The following repository includes the code and pre-trained cross-lingual word embeddings from the paper Improving cross-lingual word embeddings by meeting in the middle (EMNLP 2018).

Pre-trained embeddings

We release the 300-dimension word embeddings used in our experiments (English, Spanish, Italian, German and Finnish) as binary bin files:

  • Monolingual FastText embeddings: Available here
  • Baseline cross-lingual embeddings: Available here
  • Cross-lingual embeddings post-processed with Meemi: Available here

Note 1: All vocabulary words are lowercased.

Note 2: If you would like to convert the binary files to txt, you can use convertvec.

Requirements:

  • Python 3
  • NumPy
  • Gensim
  • If you use VecMap or MUSE, please also check their corresponding GitHub pages.
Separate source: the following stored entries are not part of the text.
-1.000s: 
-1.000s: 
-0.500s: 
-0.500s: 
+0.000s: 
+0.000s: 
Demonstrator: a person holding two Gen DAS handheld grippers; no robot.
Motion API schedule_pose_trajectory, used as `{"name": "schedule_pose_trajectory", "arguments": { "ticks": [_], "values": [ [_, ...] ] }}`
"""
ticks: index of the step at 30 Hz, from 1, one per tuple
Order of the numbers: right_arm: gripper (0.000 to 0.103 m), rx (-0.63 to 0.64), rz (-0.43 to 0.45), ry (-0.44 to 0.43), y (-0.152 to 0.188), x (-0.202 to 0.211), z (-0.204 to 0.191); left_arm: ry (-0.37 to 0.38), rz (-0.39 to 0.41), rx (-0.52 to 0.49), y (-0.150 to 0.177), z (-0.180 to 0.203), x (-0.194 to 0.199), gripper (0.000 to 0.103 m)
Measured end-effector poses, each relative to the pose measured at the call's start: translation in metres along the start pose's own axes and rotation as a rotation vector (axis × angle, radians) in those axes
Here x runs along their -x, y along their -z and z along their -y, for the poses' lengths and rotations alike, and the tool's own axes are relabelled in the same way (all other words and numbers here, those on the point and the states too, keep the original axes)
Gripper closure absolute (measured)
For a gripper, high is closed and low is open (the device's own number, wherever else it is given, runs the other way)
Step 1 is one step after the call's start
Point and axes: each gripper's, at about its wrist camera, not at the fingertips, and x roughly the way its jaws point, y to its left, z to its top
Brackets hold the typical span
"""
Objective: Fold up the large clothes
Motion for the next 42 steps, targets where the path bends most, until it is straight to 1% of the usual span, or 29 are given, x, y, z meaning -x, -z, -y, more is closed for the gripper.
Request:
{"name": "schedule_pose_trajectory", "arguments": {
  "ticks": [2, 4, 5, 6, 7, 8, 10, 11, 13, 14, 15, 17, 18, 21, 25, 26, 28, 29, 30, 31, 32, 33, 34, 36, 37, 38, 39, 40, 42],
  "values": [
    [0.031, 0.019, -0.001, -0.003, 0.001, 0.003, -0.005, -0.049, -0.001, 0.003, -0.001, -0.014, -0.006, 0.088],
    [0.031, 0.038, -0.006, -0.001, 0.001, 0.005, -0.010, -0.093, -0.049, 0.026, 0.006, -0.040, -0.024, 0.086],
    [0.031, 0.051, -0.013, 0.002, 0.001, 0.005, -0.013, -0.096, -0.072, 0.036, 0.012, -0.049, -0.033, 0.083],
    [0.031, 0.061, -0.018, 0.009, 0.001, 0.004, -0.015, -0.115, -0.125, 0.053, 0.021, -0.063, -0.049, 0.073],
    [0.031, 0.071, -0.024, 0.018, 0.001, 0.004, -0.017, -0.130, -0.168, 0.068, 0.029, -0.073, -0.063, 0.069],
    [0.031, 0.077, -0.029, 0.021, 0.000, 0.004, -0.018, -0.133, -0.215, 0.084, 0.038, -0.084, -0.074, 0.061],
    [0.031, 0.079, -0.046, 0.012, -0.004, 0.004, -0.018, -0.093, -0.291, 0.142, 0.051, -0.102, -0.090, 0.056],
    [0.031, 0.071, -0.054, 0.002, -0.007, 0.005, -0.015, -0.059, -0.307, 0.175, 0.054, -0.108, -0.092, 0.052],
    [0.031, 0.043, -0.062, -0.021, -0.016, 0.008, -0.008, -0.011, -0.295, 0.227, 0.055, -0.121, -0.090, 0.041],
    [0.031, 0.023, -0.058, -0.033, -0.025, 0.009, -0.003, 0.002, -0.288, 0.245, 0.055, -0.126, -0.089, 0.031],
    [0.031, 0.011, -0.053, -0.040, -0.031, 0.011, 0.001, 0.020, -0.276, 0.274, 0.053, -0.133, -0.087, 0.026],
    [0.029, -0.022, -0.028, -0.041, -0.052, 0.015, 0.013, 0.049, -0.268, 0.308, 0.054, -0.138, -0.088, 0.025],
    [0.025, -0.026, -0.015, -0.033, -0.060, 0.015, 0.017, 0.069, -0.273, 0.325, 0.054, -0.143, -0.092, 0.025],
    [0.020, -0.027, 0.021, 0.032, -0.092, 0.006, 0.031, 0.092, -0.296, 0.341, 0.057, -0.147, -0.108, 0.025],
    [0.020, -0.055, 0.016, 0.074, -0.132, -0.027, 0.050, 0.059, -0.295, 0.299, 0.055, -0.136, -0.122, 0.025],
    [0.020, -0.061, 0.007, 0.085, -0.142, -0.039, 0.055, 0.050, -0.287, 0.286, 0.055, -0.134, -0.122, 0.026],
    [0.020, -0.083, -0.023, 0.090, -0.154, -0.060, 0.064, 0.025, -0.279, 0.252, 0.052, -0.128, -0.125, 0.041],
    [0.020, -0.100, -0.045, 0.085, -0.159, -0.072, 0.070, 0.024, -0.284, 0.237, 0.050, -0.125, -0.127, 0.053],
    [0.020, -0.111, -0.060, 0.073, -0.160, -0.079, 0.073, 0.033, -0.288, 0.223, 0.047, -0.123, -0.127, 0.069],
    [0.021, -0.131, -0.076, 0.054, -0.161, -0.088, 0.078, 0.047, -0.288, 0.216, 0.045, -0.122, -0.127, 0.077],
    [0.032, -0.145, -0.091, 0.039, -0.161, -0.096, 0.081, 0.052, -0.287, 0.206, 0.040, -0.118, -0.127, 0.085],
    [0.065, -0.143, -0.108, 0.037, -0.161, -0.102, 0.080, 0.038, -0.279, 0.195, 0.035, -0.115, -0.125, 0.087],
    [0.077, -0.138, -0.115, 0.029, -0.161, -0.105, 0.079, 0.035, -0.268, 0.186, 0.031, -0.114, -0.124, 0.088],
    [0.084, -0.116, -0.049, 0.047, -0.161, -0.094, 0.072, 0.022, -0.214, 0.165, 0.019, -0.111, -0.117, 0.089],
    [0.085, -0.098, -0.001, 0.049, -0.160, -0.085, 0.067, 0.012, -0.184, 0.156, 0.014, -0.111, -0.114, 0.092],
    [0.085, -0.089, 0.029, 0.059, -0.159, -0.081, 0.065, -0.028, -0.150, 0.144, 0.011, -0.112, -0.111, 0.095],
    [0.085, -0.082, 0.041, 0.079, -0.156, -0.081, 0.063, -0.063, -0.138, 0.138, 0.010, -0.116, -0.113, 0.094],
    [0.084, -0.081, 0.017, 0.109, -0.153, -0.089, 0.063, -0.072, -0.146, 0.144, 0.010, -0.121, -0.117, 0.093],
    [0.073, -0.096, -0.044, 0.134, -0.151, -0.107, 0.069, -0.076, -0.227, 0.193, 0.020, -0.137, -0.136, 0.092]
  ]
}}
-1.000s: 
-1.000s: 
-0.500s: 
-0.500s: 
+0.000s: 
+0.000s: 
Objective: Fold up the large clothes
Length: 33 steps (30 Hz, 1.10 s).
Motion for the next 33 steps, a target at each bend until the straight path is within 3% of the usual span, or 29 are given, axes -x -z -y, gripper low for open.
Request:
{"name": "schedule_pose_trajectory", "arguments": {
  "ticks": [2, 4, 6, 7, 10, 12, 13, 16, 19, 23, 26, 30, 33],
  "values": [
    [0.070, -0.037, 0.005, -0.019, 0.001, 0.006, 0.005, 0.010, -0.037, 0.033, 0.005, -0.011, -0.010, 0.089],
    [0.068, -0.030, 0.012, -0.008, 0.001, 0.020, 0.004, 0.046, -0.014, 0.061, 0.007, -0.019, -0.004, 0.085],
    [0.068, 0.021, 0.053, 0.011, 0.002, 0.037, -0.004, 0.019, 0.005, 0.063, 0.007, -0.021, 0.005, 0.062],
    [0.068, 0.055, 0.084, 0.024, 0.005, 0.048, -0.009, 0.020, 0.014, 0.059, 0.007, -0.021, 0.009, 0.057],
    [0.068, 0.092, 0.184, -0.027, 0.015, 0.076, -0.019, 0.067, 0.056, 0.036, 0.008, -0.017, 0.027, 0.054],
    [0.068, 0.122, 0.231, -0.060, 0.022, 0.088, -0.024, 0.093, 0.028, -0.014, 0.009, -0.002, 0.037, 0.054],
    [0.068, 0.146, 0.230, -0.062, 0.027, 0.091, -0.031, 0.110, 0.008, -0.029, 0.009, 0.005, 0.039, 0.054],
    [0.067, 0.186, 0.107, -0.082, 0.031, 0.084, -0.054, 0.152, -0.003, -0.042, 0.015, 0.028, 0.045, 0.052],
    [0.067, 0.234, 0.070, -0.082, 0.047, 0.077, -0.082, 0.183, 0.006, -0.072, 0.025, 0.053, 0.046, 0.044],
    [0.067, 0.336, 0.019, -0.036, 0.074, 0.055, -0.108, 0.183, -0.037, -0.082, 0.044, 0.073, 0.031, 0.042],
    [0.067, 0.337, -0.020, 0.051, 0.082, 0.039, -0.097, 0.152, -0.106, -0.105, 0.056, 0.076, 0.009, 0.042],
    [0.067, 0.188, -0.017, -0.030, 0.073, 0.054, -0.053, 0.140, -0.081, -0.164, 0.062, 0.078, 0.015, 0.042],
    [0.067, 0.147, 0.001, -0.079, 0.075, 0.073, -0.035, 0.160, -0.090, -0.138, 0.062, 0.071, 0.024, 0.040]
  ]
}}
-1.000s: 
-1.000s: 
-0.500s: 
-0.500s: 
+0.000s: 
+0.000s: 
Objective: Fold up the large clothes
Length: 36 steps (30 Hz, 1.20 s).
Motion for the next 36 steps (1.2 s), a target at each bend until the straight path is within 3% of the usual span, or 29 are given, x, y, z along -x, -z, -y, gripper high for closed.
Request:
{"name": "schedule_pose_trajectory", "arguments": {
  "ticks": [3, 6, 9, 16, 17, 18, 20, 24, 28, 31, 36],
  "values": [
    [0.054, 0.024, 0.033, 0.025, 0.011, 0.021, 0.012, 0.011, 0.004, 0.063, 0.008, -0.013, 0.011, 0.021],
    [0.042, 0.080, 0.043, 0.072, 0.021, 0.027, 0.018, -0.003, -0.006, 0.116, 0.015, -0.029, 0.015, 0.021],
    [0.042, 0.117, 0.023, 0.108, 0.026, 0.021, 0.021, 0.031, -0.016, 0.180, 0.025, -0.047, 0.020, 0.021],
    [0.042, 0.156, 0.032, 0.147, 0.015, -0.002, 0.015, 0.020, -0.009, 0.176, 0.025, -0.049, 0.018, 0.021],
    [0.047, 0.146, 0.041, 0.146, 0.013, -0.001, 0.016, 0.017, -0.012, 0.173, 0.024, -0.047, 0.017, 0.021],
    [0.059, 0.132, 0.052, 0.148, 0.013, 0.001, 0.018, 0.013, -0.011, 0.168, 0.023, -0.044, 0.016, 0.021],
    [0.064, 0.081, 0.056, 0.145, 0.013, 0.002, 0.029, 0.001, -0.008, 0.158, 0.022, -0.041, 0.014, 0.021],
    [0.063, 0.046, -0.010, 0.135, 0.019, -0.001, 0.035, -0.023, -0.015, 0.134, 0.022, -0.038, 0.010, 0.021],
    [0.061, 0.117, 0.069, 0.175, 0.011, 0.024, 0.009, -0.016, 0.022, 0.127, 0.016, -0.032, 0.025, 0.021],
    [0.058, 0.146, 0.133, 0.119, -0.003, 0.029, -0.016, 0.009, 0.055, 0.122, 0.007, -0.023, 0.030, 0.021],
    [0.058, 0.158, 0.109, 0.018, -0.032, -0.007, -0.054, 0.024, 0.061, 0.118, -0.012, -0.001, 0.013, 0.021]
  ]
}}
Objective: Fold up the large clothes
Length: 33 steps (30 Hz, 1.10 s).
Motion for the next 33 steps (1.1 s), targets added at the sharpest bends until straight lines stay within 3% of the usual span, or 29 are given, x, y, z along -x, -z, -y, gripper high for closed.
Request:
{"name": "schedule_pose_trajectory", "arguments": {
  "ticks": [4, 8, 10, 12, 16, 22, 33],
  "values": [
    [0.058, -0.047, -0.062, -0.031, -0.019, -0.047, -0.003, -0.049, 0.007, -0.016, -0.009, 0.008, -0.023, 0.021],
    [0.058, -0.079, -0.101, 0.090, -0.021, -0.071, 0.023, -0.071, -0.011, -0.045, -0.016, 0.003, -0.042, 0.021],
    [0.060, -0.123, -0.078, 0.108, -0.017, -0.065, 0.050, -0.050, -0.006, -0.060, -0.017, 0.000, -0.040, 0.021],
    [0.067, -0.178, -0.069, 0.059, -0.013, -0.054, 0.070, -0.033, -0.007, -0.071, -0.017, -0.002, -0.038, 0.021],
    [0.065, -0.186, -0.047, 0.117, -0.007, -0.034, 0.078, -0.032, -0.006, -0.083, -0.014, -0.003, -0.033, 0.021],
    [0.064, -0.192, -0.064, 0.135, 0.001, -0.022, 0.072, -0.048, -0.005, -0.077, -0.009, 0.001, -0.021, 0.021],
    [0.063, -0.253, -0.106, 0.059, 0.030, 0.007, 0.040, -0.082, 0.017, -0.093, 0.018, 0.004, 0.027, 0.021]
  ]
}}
Note that we use a previous version of these tools, of which there is a copy in this repository (WIP).

Usage

get_crossembs.sh SOURCE_EMBEDDINGS TARGET_EMBEDDINGS DICTIONARY_FILE [-vecmap | -muse TRAIN_DICT VALID_DICT]

Apply meemi to your cross-lingual embeddings

get_crossembs.sh SOURCE_EMBEDDINGS TARGET_EMBEDDINGS DICTIONARY_FILE

Example:

get_crossembs.sh EN-ES.english.vecmap.txt EN-ES.spanish.vecmap.txt en-es.dict.txt

Use VecMap to align monolingual embeddings and then meemi

get_crossembs.sh SOURCE_EMBEDDINGS TARGET_EMBEDDINGS DICTIONARY_FILE -vecmap

Use MUSE to align monolingual embeddings and then meemi

get_crossembs.sh SOURCE_EMBEDDINGS TARGET_EMBEDDINGS DICTIONARY_FILE -muse TRAIN_SIZE VALID_SIZE

Experiments

Bilingual Dictionary Induction

In order to test your embeddings on bilingual dictionary induction type the following:

python test.py SOURCE_EMBEDDINGS TARGET_EMBEDDINGS < DICTIONARY_FILE

Word similarity

In order to test your embeddings on monolingual word similarity type the following:

python test_similarity_monolingual.py EMBEDDINGS DATASET

You can also test various datasets at the same time:

python test_similarity_monolingual.py EMBEDDINGS DATASET1 [DATASET2] ... [DATASETN]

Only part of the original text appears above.